Task to carry out:
Within the listing that follows, state how many lines include the word "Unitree"; write only that number.

Source records:
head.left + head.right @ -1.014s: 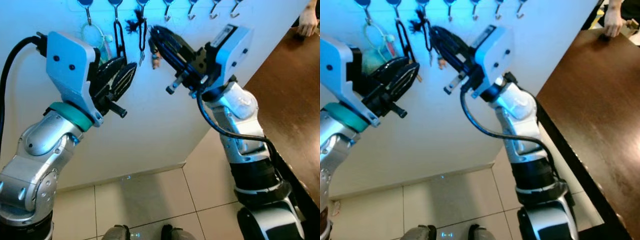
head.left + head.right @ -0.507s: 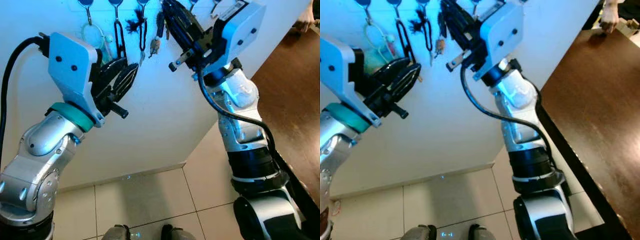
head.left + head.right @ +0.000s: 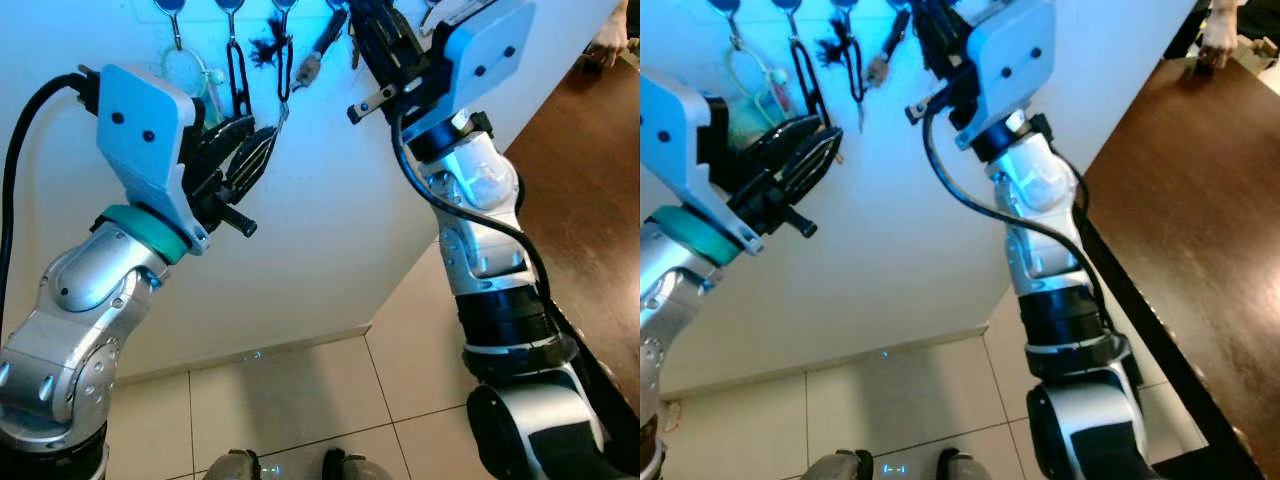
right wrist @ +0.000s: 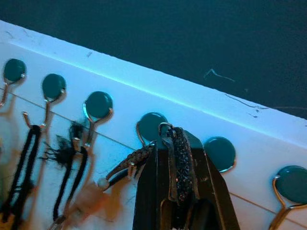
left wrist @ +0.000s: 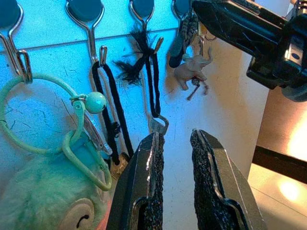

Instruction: Hang keys on a hook

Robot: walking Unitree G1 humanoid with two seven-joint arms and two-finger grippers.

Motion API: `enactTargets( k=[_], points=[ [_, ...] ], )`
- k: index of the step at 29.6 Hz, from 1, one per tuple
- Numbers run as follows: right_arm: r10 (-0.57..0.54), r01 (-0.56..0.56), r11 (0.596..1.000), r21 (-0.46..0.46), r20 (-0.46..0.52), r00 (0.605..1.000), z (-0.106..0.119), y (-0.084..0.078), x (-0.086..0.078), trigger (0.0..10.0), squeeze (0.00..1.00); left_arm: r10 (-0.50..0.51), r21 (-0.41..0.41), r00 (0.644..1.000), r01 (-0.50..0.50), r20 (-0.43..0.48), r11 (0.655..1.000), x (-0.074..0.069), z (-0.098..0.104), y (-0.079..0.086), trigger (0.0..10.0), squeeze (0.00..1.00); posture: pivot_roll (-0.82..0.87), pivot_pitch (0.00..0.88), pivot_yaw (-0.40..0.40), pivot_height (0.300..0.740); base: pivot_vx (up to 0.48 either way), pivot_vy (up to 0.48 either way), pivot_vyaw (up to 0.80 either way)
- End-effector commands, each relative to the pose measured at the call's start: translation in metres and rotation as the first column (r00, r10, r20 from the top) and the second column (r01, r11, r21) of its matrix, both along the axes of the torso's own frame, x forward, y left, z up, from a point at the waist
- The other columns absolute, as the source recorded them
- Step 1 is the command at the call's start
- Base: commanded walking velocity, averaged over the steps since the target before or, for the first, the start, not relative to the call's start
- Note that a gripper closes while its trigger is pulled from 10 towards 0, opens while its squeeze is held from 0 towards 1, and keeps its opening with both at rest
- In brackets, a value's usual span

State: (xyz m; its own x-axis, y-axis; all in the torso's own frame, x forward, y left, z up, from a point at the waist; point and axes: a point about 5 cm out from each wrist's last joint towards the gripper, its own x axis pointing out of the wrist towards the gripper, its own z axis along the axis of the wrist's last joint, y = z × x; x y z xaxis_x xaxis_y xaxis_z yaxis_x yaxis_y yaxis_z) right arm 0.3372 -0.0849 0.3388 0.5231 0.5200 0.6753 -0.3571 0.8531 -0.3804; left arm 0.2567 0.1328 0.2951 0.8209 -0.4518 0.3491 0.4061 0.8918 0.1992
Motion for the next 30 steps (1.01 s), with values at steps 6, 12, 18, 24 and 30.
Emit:
enactTargets(
  k=[6, 12, 18, 24, 30],
  points=[
    [0.046, -0.053, 0.993, -0.102, -0.07, 0.997, -0.022, 0.005, -0.001, 10.0, 0.0, -0.001, -0.001, 1.0, 0.001, -0.013, 1.0, 0.001, -0.002, 0.0, 10.0, 0.0, 0.13, 0.126, 0.024, 0.74, 0.0, 0.0, 0.0],
    [0.152, -0.171, 0.969, -0.176, -0.116, 0.981, -0.038, 0.014, -0.009, 10.0, 0.0, -0.003, -0.002, 1.0, 0.003, -0.011, 1.0, 0.002, -0.002, -0.001, 10.0, 0.0, 0.13, 0.127, 0.025, 0.74, 0.0, 0.0, 0.0],
    [0.165, -0.185, 0.964, -0.189, -0.12, 0.979, -0.04, 0.016, -0.01, 10.0, 0.0, -0.003, -0.002, 1.0, 0.003, -0.01, 1.0, 0.002, -0.002, -0.001, 10.0, 0.0, 0.13, 0.129, 0.023, 0.74, 0.0, 0.0, 0.0],
    [0.15, -0.169, 0.969, -0.181, -0.114, 0.982, -0.04, 0.015, -0.009, 10.0, 0.0, -0.001, -0.002, 1.0, 0.001, -0.011, 1.0, 0.001, -0.002, -0.001, 10.0, 0.0, 0.13, 0.13, 0.022, 0.74, 0.0, 0.0, 0.0],
    [0.136, -0.15, 0.977, -0.149, -0.098, 0.986, -0.034, 0.011, -0.009, 10.0, 0.0, -0.002, -0.002, 1.0, 0.002, -0.012, 1.0, 0.002, -0.002, -0.001, 10.0, 0.0, 0.13, 0.132, 0.023, 0.74, 0.0, 0.0, 0.0]
  ],
)
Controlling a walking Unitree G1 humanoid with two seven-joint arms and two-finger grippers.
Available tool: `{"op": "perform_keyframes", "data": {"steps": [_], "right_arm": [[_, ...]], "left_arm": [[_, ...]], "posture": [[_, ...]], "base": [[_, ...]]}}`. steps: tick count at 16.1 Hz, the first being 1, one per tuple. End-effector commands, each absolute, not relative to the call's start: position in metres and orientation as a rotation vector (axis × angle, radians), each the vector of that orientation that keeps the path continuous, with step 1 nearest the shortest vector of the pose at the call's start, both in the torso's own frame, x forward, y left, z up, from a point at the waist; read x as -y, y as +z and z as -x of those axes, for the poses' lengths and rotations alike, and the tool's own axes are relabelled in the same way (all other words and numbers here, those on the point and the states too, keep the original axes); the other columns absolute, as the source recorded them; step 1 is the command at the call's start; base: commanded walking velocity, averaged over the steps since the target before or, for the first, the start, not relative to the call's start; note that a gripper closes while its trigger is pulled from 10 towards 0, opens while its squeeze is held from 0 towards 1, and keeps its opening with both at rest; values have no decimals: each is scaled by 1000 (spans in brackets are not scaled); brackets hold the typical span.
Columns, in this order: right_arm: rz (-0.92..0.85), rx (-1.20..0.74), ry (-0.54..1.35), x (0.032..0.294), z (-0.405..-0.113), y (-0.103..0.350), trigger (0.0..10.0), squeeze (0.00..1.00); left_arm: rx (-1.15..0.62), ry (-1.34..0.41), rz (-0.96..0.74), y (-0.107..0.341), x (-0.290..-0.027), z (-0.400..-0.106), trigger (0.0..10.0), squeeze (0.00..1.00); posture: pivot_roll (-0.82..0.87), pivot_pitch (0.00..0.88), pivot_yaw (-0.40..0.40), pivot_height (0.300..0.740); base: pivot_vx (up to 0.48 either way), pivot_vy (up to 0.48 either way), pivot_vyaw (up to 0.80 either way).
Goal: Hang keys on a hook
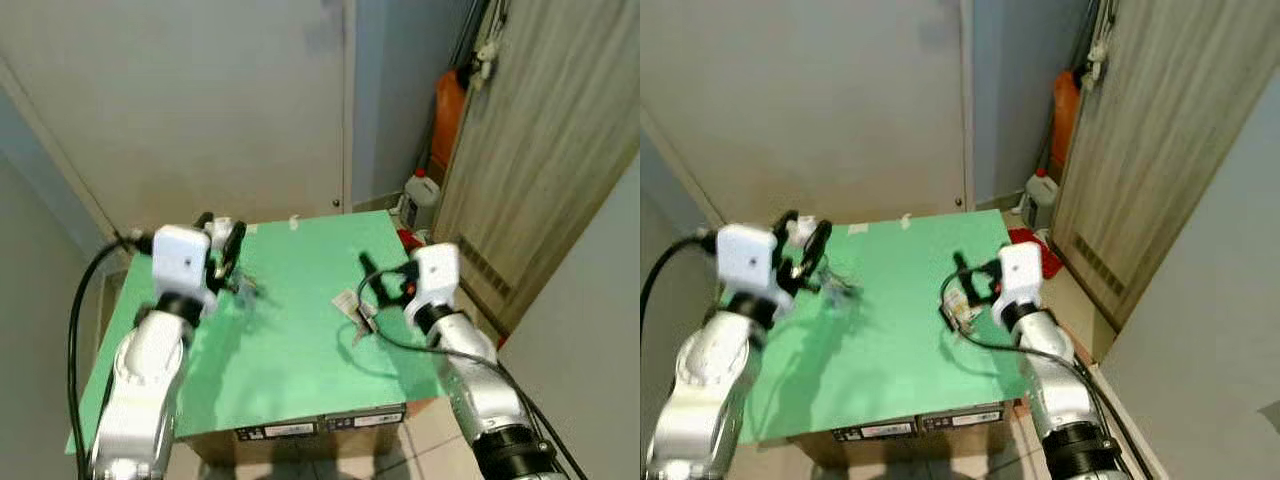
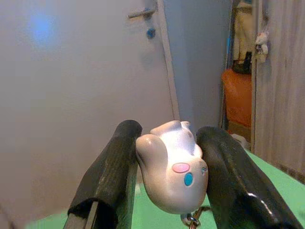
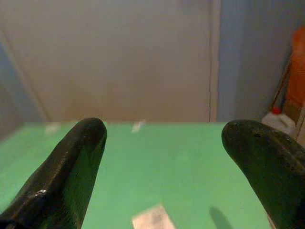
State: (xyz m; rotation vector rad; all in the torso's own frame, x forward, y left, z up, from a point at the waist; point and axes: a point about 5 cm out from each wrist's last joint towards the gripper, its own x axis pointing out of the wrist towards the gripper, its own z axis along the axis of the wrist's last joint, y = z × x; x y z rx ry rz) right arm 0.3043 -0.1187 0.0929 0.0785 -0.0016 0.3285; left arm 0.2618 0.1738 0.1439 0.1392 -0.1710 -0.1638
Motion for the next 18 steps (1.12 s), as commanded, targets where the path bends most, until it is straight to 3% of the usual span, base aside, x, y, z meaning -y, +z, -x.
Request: {"op": "perform_keyframes", "data": {"steps": [1, 3, 5, 9, 11, 15, 18], "right_arm": [[-137, 81, 318, 122, -303, 105, 10000, 0], [-169, 152, 269, 131, -299, 112, 10000, 0], [-175, 215, 222, 140, -295, 125, 10000, 0], [-102, 181, 240, 154, -284, 121, 10000, 0], [-105, 138, 259, 145, -281, 114, 10000, 0], [-100, 103, 330, 128, -281, 111, 10000, 0], [-102, 67, 361, 124, -282, 106, 10000, 0]], "left_arm": [[217, -144, -155, 145, -180, -249, 0, 0], [288, -204, -243, 156, -172, -237, 0, 0], [301, -201, -218, 166, -170, -237, 0, 0], [201, -127, -157, 153, -180, -237, 0, 0], [75, -74, -138, 135, -186, -238, 0, 0], [53, -44, -126, 133, -186, -240, 0, 0], [55, -18, -83, 134, -183, -245, 0, 0]], "posture": [[16, 0, 95, 740], [15, 0, 81, 740], [9, 0, 73, 740], [15, 0, 60, 740], [17, 0, 52, 740], [23, 0, 38, 740], [36, 0, 21, 740]], "base": [[0, 0, 0], [0, 0, 0], [0, 0, 0], [0, 0, 0], [0, 0, 0], [0, 0, 0], [0, -384, 0]]}}
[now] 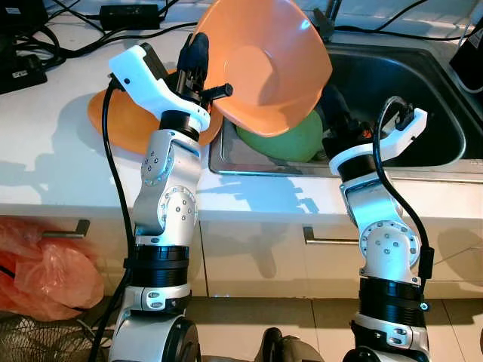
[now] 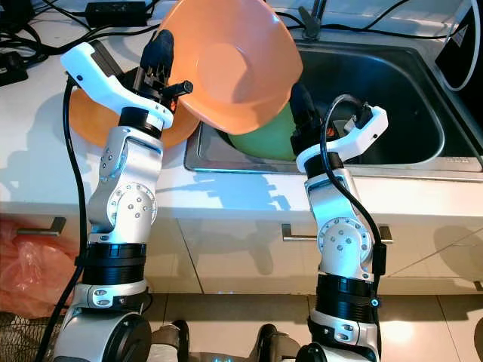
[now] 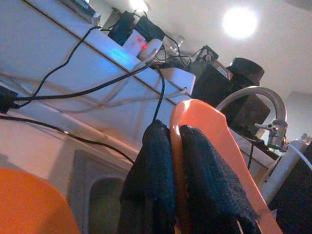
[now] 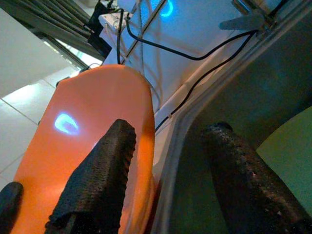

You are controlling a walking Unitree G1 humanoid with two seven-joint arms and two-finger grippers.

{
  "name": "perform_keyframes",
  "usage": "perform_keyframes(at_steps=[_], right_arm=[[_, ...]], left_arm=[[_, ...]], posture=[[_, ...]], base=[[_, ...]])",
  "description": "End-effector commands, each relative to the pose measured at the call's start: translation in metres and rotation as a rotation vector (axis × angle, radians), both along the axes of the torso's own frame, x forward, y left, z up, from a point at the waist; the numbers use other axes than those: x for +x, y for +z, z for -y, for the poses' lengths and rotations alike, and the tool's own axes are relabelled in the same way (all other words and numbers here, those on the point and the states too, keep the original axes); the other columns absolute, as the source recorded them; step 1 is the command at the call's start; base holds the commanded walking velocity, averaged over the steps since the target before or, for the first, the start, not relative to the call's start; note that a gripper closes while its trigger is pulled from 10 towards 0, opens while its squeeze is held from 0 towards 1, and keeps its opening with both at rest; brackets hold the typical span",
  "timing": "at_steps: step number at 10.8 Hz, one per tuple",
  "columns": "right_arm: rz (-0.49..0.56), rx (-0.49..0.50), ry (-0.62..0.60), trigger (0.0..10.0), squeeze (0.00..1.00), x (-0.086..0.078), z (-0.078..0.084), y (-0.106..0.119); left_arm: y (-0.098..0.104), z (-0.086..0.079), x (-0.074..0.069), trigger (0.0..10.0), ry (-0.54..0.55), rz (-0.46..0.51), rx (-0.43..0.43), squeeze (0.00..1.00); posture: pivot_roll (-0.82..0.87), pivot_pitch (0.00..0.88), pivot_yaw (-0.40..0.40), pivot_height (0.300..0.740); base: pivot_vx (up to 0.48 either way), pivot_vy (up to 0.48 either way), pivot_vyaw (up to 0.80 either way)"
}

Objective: Kitchen organization

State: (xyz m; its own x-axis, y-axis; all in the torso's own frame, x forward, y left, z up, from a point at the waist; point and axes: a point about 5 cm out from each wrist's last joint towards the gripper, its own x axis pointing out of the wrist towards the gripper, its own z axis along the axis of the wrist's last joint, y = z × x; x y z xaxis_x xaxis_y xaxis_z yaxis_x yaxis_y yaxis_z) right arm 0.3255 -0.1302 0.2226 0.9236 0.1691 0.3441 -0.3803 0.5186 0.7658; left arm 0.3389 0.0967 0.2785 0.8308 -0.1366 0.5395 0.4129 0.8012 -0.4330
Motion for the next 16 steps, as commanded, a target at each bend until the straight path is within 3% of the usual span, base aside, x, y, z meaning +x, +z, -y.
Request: perform_keyframes(at_steps=[1, 3, 4, 11, 12, 16], right_arm=[[-0.001, 0.014, 0.006, 10.0, 1.00, 0.000, 0.001, -0.001], [-0.009, 0.014, 0.015, 10.0, 1.00, -0.001, -0.001, -0.002], [-0.027, 0.015, 0.038, 10.0, 0.00, -0.001, -0.005, -0.005], [-0.034, 0.027, 0.104, 10.0, 0.00, -0.001, -0.014, -0.006], [-0.034, 0.026, 0.098, 0.0, 0.00, 0.000, -0.013, -0.006], [-0.037, 0.024, 0.086, 0.0, 0.00, 0.000, -0.012, -0.006]], left_arm=[[0.008, 0.011, -0.005, 10.0, -0.037, 0.040, -0.031, 0.00], [0.008, 0.011, -0.005, 10.0, -0.039, 0.039, -0.030, 0.00], [0.007, 0.013, -0.005, 10.0, -0.051, 0.036, -0.027, 0.00], [0.004, 0.026, -0.009, 10.0, -0.153, 0.040, 0.010, 0.00], [0.004, 0.026, -0.009, 10.0, -0.155, 0.040, 0.010, 0.00], [0.005, 0.022, -0.007, 10.0, -0.121, 0.038, 0.009, 0.00]], posture=[[0.14, 0.173, -0.057, 0.740], [0.14, 0.174, -0.057, 0.740], [0.14, 0.176, -0.058, 0.740], [0.15, 0.176, -0.060, 0.740], [0.15, 0.176, -0.058, 0.740], [0.14, 0.174, -0.056, 0.740]], base=[[0.000, 0.000, 0.00], [0.000, 0.000, 0.00], [0.000, 0.000, 0.00], [0.000, 0.000, 0.00], [0.000, 0.000, 0.00], [0.000, 0.000, 0.00]])
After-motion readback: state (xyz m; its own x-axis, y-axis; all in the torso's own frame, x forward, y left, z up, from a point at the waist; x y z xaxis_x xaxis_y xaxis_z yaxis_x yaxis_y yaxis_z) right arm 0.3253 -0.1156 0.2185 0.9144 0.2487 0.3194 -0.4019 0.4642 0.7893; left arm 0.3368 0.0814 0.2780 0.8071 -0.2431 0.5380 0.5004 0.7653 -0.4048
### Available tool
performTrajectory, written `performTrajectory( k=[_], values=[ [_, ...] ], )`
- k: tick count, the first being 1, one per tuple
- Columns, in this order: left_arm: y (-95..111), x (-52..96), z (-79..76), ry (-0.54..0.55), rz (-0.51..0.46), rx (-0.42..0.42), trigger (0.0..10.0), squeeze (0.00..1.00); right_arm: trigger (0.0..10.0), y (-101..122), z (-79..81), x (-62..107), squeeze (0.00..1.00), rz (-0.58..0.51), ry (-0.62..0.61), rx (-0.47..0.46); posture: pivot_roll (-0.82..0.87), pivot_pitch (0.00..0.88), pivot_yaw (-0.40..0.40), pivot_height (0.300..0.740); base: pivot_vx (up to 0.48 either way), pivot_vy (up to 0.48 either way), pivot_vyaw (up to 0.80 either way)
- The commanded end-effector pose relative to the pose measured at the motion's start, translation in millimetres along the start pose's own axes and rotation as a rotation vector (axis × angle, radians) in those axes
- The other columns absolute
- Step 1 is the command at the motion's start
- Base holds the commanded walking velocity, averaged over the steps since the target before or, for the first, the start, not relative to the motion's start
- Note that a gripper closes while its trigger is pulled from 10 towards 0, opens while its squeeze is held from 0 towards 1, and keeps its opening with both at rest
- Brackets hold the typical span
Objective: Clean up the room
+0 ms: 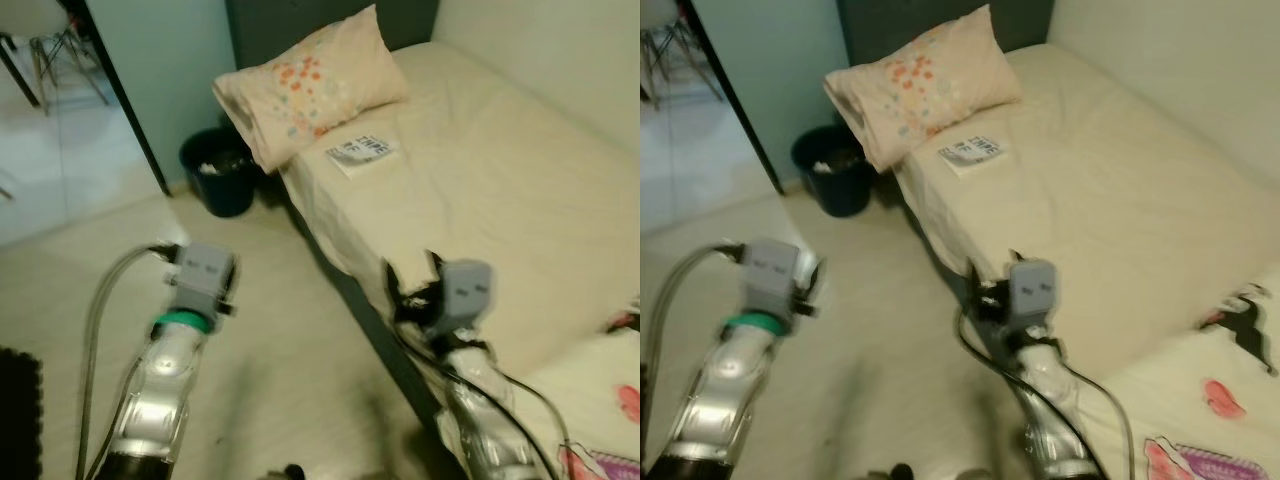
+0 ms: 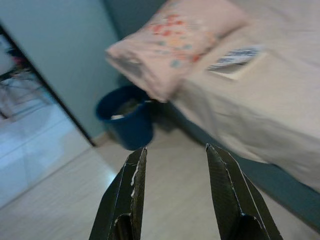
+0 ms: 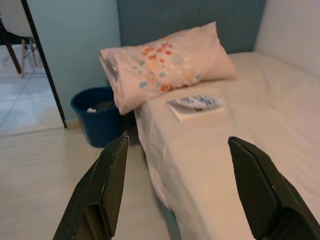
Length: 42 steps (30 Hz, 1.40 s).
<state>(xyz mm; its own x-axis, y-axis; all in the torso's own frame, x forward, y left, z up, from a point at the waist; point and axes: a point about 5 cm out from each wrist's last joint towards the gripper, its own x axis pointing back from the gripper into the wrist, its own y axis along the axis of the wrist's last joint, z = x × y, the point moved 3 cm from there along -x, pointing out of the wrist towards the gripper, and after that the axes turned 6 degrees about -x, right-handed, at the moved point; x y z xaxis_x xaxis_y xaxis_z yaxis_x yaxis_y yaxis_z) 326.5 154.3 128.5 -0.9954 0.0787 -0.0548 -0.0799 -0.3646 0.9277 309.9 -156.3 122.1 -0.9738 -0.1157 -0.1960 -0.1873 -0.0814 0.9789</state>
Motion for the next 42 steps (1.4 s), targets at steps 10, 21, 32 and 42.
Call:
performTrajectory(
  k=[10, 21, 32, 42],
  values=[
    [-15.5, 4.5, 9.1, 0.024, 0.051, -0.021, 10.0, 0.0, 10.0, -1.1, 9.1, -4.6, 0.0, 0.006, 0.017, -0.024, -0.09, 0.059, 0.069, 0.74, 0.48, 0.0, 0.0],
    [-17.6, 4.8, 8.6, 0.023, 0.054, -0.025, 10.0, 0.0, 10.0, -0.9, 4.8, -6.0, 0.0, 0.008, 0.002, -0.032, -0.1, 0.054, 0.067, 0.74, 0.48, 0.0, 0.0],
    [-18.7, 4.9, 8.5, 0.023, 0.055, -0.028, 10.0, 0.0, 10.0, -1.4, 2.7, -6.5, 0.0, 0.006, -0.021, -0.026, -0.1, 0.052, 0.068, 0.74, 0.48, 0.0, 0.0],
    [-18.9, 4.8, 8.0, 0.02, 0.055, -0.027, 10.0, 0.0, 10.0, -2.5, -0.9, -6.1, 0.0, 0.013, -0.044, -0.041, -0.1, 0.057, 0.07, 0.74, 0.48, 0.0, -0.48]
  ],
)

Exercise answer:
3